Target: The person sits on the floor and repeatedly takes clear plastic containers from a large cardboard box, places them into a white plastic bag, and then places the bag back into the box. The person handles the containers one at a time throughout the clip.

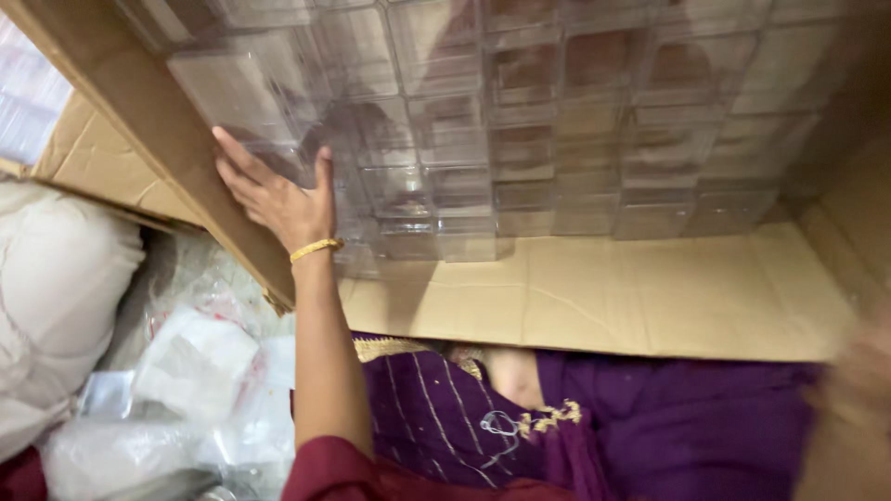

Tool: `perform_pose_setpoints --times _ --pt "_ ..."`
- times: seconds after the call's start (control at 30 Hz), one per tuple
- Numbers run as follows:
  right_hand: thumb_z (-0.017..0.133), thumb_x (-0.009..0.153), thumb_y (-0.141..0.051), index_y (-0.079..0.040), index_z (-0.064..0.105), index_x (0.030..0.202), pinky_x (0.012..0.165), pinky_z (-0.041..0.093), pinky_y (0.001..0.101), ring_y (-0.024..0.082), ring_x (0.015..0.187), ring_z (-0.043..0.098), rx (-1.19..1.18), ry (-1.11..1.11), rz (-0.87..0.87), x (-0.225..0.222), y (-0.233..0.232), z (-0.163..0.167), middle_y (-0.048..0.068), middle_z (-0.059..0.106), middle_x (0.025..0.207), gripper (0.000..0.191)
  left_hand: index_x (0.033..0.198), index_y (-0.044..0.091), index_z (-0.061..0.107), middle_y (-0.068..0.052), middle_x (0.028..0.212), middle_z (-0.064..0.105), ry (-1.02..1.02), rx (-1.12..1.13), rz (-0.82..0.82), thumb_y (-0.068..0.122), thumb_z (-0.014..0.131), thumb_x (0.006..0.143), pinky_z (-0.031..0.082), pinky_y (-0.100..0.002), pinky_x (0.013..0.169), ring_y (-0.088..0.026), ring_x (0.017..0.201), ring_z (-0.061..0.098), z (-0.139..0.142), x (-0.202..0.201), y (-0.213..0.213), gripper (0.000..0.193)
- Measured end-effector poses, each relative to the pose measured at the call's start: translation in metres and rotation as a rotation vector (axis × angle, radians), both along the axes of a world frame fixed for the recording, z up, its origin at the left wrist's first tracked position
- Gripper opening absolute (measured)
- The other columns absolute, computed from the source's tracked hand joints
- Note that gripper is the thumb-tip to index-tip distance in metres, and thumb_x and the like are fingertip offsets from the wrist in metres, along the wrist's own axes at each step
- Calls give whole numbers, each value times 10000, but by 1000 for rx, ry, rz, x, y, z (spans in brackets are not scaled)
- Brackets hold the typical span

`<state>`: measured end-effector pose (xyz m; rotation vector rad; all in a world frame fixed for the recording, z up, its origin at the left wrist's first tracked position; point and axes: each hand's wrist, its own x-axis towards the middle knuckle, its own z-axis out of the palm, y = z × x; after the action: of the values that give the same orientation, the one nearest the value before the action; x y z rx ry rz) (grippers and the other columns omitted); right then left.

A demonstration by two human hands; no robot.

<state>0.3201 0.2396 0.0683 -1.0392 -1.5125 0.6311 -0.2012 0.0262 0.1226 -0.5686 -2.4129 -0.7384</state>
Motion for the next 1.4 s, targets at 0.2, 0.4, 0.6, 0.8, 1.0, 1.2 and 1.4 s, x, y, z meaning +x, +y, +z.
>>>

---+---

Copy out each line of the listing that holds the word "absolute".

→ **Solution to this task**:
- Gripper opening absolute (measured)
- The other columns absolute, computed from the source's tracked hand joints

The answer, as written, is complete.